Every line below must be reproduced exactly; no pictures are to be included.

[SOURCE DATA]
☆ ☆ ☆
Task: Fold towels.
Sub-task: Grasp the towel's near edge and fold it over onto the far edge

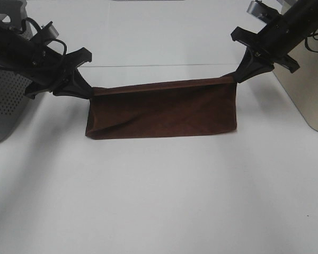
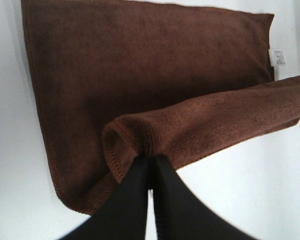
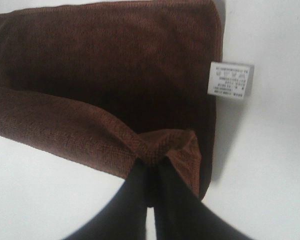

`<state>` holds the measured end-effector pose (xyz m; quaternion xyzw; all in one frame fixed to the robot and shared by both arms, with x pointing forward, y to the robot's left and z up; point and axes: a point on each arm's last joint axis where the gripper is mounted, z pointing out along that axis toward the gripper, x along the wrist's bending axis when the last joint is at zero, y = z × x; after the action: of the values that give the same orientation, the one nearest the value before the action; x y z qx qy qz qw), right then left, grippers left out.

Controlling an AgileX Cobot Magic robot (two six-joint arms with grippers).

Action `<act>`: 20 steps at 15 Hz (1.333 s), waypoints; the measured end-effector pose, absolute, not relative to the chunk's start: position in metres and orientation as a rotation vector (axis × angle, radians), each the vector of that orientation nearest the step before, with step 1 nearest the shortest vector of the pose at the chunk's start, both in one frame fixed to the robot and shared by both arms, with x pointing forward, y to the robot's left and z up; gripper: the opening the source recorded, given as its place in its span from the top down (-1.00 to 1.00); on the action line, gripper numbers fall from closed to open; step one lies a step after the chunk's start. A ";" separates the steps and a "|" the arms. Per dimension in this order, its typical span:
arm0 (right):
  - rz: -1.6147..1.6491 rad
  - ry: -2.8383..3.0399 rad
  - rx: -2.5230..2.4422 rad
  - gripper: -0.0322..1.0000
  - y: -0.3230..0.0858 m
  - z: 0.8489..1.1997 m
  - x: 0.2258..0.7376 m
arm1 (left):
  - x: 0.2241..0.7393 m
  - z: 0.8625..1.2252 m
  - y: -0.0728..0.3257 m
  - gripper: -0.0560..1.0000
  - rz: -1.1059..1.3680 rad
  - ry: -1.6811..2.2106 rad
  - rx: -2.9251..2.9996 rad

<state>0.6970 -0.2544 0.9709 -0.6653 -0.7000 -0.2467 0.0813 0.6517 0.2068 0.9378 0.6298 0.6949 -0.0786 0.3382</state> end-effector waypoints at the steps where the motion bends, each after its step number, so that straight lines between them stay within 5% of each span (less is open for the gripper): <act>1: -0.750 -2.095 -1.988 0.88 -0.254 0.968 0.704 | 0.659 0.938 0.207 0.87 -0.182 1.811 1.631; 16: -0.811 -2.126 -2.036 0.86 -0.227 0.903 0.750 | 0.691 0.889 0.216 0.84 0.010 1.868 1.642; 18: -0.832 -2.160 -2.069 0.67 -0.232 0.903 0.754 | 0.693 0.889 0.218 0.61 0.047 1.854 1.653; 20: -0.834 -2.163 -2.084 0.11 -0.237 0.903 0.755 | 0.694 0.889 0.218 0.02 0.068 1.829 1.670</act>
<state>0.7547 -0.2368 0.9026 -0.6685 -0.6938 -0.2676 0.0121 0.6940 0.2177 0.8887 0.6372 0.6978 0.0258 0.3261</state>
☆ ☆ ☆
[OUTPUT BELOW]
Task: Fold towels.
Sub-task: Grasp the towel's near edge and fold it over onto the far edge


`<state>` holds the measured end-effector pose (xyz m; quaternion xyzw; all in one frame fixed to the robot and shared by both arms, with x pointing forward, y to the robot's left and z up; point and axes: a point on each arm's last joint axis where the gripper is mounted, z pointing out along that axis toward the gripper, x along the wrist's bending axis when the last joint is at zero, y = z × x; after the action: of the values that give the same orientation, the one nearest the value before the action; x y z qx qy qz qw), right then left, grippers left out.

Controlling an AgileX Cobot Magic robot (two six-joint arms with grippers).

Action `<act>`: 20 steps at 15 Hz (1.333 s), waypoints; the measured end-effector pose, absolute, not relative to the chunk's start: position in metres and orientation as a rotation vector (axis × angle, radians), each the vector of that orientation nearest the step before, with step 1 nearest the shortest vector of the pose at the chunk's start, both in one frame fixed to the robot and shared by both arms, with x pointing forward, y to the robot's left and z up; gripper: the opening the source recorded, given as its place in its span from the top down (-1.00 to 1.00); on the action line, gripper numbers fall from closed to open; step one lies a step after the chunk's start. A ";" separates the steps and a "|" the arms. Per dimension in this order, its typical span:
arm0 (right):
  - rz: -1.6147..1.6491 rad
  - ry: -2.8383..3.0399 rad
  - rx: -2.5230..2.4422 rad
  - gripper: -0.0322..1.0000
  - y: -0.3230..0.0858 m
  - z: 0.8489..1.1997 m
  - x: 0.2258..0.7376 m
arm1 (left):
  - x: 0.2241..0.7393 m
  - z: 0.8625..1.2252 m
  - y: -0.0728..0.3257 m
  - gripper: -0.0560..1.0000
  - rz: -1.1059..1.3680 rad
  - ry: -1.6811..2.2106 rad
  - rx: -2.9251..2.9996 rad

<state>0.6970 -0.2544 0.9709 -0.6653 -0.7000 -0.2467 0.0813 0.6517 0.2068 0.9378 0.6298 0.6949 -0.0786 0.3382</state> end-effector waypoints at the steps where the motion bends, each after its step number, so that straight lines between them stay within 5% of each span (less is open for the gripper): <act>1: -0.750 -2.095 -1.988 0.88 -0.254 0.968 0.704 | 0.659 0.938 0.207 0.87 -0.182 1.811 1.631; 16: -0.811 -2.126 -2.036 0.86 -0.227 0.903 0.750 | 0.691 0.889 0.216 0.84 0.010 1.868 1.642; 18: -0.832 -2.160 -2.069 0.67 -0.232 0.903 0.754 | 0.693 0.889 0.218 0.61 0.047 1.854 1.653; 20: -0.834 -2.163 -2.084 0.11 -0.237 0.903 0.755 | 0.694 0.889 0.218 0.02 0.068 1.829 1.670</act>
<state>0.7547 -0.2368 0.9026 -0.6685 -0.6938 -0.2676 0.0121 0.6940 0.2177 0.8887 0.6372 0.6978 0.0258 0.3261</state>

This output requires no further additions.